• _REQUIRED ACTION_: Every entry below is to be copied exactly, with nothing left out.

####

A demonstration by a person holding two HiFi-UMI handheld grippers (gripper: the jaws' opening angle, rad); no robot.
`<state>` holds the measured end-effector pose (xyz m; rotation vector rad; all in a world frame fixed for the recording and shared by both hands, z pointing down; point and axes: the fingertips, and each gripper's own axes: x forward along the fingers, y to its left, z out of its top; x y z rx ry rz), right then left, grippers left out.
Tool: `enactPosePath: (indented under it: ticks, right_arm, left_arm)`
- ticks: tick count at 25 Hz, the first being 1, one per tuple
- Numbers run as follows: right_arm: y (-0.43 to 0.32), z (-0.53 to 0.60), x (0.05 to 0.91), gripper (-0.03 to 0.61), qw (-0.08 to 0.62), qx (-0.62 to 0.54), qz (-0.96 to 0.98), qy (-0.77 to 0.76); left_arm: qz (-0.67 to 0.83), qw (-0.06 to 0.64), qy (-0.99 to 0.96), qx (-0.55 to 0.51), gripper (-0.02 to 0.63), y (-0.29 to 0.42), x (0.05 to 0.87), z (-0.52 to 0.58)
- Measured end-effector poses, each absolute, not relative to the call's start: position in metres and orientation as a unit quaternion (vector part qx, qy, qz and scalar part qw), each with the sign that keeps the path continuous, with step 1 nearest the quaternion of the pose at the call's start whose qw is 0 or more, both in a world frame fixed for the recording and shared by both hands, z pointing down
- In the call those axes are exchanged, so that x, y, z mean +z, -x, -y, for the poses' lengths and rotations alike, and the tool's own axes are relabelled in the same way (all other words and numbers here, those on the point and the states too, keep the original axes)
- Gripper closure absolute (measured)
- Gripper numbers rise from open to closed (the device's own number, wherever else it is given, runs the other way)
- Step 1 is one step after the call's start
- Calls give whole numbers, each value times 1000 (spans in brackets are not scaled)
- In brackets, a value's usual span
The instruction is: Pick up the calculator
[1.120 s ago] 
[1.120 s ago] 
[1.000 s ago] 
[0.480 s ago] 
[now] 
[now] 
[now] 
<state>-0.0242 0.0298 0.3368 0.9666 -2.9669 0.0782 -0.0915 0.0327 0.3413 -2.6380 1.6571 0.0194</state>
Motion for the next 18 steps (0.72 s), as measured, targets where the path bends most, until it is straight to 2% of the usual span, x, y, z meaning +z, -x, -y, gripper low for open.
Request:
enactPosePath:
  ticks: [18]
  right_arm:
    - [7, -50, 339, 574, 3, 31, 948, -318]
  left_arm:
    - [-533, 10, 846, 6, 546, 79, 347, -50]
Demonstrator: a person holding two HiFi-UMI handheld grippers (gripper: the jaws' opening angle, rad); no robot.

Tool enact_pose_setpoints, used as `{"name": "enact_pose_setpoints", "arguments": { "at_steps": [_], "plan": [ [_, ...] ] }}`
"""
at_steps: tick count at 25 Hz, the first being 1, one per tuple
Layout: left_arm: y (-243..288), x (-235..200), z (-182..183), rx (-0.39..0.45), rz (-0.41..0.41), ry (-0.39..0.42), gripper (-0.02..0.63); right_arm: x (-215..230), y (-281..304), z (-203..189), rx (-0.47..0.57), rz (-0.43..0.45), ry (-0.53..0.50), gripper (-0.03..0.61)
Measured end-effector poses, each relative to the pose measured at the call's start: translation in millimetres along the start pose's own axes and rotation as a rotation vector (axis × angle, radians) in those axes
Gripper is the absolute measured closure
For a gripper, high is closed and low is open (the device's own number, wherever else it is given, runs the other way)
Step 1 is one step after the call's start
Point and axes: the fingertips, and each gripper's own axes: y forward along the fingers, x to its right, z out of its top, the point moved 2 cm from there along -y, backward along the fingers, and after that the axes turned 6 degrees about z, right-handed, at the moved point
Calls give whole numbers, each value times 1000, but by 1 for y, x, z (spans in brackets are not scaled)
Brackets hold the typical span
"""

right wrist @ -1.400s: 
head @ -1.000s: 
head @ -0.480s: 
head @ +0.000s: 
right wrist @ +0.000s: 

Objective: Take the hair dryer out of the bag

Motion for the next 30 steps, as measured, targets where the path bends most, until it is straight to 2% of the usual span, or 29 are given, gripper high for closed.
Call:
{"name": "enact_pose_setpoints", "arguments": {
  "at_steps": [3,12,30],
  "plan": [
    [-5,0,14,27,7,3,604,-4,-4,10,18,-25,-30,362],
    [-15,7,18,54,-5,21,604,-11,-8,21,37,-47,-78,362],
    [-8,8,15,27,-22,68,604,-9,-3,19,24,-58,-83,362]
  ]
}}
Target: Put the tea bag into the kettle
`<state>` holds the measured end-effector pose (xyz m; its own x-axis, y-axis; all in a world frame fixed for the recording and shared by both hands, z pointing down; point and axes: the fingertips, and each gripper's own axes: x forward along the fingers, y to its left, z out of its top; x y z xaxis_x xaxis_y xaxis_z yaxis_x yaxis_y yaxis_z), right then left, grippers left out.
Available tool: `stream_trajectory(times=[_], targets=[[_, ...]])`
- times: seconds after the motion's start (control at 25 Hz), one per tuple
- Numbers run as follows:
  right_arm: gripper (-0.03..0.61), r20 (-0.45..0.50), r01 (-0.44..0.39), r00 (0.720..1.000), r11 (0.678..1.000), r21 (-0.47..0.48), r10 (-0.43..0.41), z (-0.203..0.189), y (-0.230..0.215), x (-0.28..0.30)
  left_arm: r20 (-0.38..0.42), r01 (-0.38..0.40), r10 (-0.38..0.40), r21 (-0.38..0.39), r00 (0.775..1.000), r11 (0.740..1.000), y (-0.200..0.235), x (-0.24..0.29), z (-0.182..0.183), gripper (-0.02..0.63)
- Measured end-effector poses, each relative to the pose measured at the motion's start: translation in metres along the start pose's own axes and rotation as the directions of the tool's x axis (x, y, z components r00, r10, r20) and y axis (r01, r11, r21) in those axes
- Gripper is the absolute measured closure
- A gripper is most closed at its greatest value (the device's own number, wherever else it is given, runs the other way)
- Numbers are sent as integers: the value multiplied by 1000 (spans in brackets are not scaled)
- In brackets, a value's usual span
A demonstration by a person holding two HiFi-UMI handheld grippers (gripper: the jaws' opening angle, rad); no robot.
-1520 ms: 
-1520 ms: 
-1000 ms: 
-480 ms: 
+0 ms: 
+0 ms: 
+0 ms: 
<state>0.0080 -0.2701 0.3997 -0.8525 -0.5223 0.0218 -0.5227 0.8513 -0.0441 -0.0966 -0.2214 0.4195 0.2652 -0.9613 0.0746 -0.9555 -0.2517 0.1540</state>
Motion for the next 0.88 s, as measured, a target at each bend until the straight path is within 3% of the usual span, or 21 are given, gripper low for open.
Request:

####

• _RESPONSE_:
A demonstration by a person holding two HiFi-UMI handheld grippers (gripper: the jaws' opening angle, rad); no robot.
`<state>` holds the measured end-effector pose (xyz m; rotation vector rad; all in a world frame fixed for the recording and shared by both hands, z pointing down; point and axes: the fingertips, and each gripper's own axes: x forward along the fingers, y to its left, z out of its top; x y z rx ry rz), right then left, grippers left out.
Tool: `enactPosePath: (indented under it: ticks, right_arm, left_arm)`
- ticks: tick count at 25 Hz, the first being 1, one per tuple
- Numbers run as follows: right_arm: y (-0.43 to 0.32), z (-0.53 to 0.60), x (0.05 to 0.91), gripper (-0.03 to 0.61), qw (-0.08 to 0.62), qx (-0.62 to 0.54), qz (-0.96 to 0.98), qy (-0.77 to 0.76); left_arm: qz (-0.67 to 0.83), qw (-0.06 to 0.64), qy (-0.99 to 0.96), qx (-0.55 to 0.51), gripper (-0.02 to 0.63), y (-0.29 to 0.42), x (0.05 to 0.87), z (-0.52 to 0.58)
- Measured end-effector poses, each absolute, not relative to the call's start: position in metres and orientation as a unit quaternion (vector part qx, qy, qz and scalar part qw), each with the sign that keeps the path continuous, with step 1 nearest the quaternion of the pose at the call's start whose qw is 0 or more, both in a world frame fixed for the recording and shared by both hands, z pointing down
- In the call those axes are exchanged, so that x, y, z mean +z, -x, -y, for the poses' lengths and rotations alike, and the tool's own axes are relabelled in the same way (all other words and numbers here, those on the point and the states too, keep the original axes)
- Gripper closure absolute (measured)
- Gripper numbers rise from open to closed (the device's own number, wherever else it is given, runs the other way)
- Step 1 is one step after the call's start
- Calls give whole numbers, each value times 1000 (spans in brackets are not scaled)
- In brackets, a value's usual span
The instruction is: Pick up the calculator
[1.120 s ago] 
[1.120 s ago] 
[1.000 s ago] 
[0.480 s ago] 
[now] 
[now] 
[now] 
<state>-0.0242 0.0298 0.3368 0.9666 -2.9669 0.0782 -0.0915 0.0327 0.3413 -2.6380 1.6571 0.0194</state>
Motion for the next 18 steps (0.72 s), as measured, targets where the path bends most, until it is straight to 2% of the usual span, x, y, z meaning +z, -x, -y, gripper low for open.
Request:
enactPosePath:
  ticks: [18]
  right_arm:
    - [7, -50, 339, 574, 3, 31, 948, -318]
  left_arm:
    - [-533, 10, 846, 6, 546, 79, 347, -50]
Demonstrator: a person holding two HiFi-UMI handheld grippers (gripper: the jaws' opening angle, rad); no robot.

Tool enact_pose_setpoints, used as `{"name": "enact_pose_setpoints", "arguments": { "at_steps": [_], "plan": [ [_, ...] ] }}`
"""
at_steps: tick count at 25 Hz, the first being 1, one per tuple
Layout: left_arm: y (-243..288), x (-235..200), z (-182..183), rx (-0.39..0.45), rz (-0.41..0.41), ry (-0.39..0.42), gripper (-0.02..0.63); right_arm: x (-215..230), y (-281..304), z (-203..189), rx (-0.47..0.57), rz (-0.43..0.45), ry (-0.53..0.50), gripper (-0.03..0.61)
Measured end-effector poses, each relative to the pose measured at the call's start: translation in millimetres along the start pose's own axes and rotation as a rotation vector (axis × angle, radians) in those axes
Gripper is the absolute measured closure
For a gripper, high is closed and low is open (the device's own number, wherever else it is given, runs the other way)
Step 1 is one step after the call's start
Point and axes: the fingertips, and each gripper's own axes: y forward along the fingers, x to its right, z out of its top, the point moved 2 cm from there along -y, backward along the fingers, and after that the axes turned 6 degrees about z, right-handed, at the moved point
Calls give whole numbers, each value times 1000, but by 1 for y, x, z (spans in brackets are not scaled)
Brackets hold the typical span
"""

right wrist @ -1.400s: 
head @ -1.000s: 
head @ -0.480s: 
head @ +0.000s: 
right wrist @ +0.000s: 

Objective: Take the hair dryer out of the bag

Motion for the next 30 steps, as measured, targets where the path bends most, until it is straight to 2% of the usual span, or 29 are given, gripper high for closed.
Call:
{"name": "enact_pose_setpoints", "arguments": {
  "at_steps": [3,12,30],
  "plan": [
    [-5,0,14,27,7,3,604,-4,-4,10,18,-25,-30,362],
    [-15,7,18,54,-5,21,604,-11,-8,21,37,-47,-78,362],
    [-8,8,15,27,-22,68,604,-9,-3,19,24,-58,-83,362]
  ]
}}
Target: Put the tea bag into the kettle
`<state>` holds the measured end-effector pose (xyz m; its own x-axis, y-axis; all in a world frame fixed for the recording and shared by both hands, z pointing down; point and axes: the fingertips, and each gripper's own axes: x forward along the fingers, y to its left, z out of its top; x y z xaxis_x xaxis_y xaxis_z yaxis_x yaxis_y yaxis_z), right then left, grippers left out.
Available tool: `stream_trajectory(times=[_], targets=[[_, ...]])`
- times: seconds after the motion's start (control at 25 Hz), one per tuple
- Numbers run as follows:
  right_arm: gripper (-0.03..0.61), r20 (-0.45..0.50), r01 (-0.44..0.39), r00 (0.720..1.000), r11 (0.678..1.000), r21 (-0.47..0.48), r10 (-0.43..0.41), z (-0.203..0.189), y (-0.230..0.215), x (-0.28..0.30)
  left_arm: r20 (-0.38..0.42), r01 (-0.38..0.40), r10 (-0.38..0.40), r21 (-0.38..0.39), r00 (0.775..1.000), r11 (0.740..1.000), y (-0.200..0.235), x (-0.24..0.29), z (-0.182..0.183), gripper (-0.02..0.63)
- Measured end-effector poses, each relative to the pose measured at the motion's start: translation in metres along the start pose's own axes and rotation as the directions of the tool's x axis (x, y, z components r00, r10, r20) and y axis (r01, r11, r21) in those axes
- Gripper is the absolute measured closure
- A gripper is most closed at its greatest value (the device's own number, wherever else it is given, runs the other way)
- Numbers are sent as integers: the value multiplied by 1000 (spans in brackets are not scaled)
- In brackets, a value's usual span
A demonstration by a person holding two HiFi-UMI handheld grippers (gripper: the jaws' opening angle, rad); no robot.
-1520 ms: 
-1520 ms: 
-1000 ms: 
-480 ms: 
+0 ms: 
+0 ms: 
+0 ms: 
<state>0.0080 -0.2701 0.3997 -0.8525 -0.5223 0.0218 -0.5227 0.8513 -0.0441 -0.0966 -0.2214 0.4195 0.2652 -0.9613 0.0746 -0.9555 -0.2517 0.1540</state>
Motion for the next 0.88 s, as measured, a target at each bend until the straight path is within 3% of the usual span, or 21 are given, gripper low for open.
Request:

Here the exercise is finished.